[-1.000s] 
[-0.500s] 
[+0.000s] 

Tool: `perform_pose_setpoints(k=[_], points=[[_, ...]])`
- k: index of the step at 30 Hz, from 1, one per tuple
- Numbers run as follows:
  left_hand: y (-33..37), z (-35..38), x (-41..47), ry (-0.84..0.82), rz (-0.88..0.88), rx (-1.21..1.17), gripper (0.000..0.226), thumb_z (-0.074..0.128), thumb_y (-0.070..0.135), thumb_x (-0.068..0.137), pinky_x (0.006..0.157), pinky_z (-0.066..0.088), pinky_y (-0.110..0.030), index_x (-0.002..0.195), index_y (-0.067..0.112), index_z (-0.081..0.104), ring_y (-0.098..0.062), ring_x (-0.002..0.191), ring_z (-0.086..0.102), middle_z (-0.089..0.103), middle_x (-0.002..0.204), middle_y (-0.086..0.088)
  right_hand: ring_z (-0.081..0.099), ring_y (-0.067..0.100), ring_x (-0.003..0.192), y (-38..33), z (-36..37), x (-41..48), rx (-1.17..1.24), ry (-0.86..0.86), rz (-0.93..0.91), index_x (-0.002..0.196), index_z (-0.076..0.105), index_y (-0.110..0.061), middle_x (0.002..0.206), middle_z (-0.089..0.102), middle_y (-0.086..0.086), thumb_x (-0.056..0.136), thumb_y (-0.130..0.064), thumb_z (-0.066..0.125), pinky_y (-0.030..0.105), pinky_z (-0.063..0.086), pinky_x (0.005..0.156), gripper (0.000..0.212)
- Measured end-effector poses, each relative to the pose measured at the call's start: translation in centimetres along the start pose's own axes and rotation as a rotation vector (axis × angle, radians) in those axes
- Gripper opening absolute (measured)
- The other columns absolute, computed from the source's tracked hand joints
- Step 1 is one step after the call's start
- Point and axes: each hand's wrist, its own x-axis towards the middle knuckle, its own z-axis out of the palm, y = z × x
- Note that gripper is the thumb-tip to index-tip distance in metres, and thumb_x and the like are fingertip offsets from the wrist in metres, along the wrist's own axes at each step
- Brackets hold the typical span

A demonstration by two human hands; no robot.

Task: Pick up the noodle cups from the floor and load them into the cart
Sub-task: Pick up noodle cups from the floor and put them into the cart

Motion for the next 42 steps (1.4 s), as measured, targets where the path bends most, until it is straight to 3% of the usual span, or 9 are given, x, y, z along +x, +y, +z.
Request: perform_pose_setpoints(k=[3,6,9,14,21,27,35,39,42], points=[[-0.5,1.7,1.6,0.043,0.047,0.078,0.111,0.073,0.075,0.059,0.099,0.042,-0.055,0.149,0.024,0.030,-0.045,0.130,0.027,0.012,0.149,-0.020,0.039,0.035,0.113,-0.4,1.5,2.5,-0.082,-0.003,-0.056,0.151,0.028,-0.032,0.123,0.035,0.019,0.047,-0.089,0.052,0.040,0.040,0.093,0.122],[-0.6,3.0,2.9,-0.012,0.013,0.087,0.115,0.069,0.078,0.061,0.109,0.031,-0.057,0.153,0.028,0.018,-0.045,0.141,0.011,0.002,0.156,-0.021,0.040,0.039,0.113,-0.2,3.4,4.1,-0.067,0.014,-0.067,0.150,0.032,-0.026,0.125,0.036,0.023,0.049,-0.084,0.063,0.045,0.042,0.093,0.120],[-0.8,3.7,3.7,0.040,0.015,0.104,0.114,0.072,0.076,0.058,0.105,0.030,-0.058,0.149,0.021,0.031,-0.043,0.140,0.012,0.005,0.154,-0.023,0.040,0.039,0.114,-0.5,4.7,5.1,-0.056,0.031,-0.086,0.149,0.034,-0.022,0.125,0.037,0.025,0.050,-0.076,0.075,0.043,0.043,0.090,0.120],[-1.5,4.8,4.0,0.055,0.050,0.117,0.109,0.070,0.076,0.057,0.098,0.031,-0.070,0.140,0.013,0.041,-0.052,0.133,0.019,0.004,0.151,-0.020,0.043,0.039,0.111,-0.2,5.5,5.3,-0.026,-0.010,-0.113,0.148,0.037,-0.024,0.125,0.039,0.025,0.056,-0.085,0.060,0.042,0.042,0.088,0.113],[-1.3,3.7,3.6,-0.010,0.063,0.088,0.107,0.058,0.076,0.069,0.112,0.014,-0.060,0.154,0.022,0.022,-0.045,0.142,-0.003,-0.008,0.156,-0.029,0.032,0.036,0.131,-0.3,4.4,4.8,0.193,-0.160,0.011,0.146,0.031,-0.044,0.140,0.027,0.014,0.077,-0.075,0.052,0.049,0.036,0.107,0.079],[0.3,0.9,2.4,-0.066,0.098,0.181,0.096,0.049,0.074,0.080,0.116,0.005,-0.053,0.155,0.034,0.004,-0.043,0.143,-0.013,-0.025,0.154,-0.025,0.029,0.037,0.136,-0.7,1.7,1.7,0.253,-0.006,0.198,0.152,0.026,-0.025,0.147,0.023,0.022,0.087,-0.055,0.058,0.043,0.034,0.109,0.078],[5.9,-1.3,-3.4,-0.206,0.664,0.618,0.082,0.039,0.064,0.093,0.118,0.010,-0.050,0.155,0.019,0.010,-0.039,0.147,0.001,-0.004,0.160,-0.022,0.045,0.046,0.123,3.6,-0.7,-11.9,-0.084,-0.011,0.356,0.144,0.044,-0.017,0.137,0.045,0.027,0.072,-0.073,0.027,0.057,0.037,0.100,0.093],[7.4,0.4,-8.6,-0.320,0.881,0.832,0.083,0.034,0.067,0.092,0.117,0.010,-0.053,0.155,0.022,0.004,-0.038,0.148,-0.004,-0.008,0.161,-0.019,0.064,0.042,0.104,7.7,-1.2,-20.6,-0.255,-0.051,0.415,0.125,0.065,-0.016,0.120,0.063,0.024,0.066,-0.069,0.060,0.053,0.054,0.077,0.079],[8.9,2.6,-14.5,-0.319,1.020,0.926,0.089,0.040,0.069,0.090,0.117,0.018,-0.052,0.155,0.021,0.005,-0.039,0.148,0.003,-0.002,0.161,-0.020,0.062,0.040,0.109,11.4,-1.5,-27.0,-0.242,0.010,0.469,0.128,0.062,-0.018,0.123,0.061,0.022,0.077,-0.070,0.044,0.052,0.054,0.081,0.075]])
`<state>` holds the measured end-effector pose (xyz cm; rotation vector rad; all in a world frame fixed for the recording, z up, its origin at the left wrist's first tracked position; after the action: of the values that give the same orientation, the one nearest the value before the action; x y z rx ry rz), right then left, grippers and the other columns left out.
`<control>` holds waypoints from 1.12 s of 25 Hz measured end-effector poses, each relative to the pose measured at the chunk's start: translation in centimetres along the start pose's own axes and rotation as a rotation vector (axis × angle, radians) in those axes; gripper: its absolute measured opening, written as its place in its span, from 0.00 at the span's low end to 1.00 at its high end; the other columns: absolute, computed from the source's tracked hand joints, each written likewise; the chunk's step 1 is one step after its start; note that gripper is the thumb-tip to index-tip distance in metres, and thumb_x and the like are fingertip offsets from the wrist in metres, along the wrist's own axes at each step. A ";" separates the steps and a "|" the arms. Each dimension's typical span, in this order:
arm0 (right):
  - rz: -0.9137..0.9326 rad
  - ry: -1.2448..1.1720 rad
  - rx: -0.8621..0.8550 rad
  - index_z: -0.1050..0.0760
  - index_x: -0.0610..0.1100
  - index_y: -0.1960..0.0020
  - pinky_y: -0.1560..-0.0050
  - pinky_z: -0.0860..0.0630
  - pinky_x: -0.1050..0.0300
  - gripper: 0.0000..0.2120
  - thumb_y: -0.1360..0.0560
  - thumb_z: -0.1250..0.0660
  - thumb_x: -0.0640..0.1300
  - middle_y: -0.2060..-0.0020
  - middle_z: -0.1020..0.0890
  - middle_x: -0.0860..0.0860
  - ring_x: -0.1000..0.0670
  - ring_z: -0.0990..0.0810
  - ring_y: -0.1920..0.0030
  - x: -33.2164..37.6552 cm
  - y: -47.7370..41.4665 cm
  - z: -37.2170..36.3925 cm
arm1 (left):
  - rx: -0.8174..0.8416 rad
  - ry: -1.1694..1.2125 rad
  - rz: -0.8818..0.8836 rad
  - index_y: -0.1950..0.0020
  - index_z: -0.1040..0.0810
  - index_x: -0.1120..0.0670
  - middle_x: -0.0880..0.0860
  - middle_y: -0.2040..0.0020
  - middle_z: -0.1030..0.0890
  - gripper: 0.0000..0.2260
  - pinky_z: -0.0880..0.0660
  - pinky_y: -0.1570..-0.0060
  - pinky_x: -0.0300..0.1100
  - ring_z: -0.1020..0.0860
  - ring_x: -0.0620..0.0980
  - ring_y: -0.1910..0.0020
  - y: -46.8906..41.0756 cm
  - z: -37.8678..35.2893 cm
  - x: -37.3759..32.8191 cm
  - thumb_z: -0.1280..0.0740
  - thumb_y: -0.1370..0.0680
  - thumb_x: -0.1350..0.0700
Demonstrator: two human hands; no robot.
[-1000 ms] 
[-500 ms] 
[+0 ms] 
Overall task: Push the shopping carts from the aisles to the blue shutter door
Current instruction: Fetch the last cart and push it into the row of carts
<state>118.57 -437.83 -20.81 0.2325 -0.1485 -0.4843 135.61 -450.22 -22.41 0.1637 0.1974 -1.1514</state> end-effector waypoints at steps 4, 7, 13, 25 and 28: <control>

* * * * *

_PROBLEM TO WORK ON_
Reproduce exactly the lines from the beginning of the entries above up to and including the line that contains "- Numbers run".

_ANSWER SECTION_
[-1.000s] 
[-0.500s] 
[+0.000s] 

Tool: `perform_pose_setpoints(k=[_], points=[[_, ...]])`
- k: index of the step at 30 Hz, from 1, one per tuple
- Numbers run as follows:

Nothing else belongs in this output.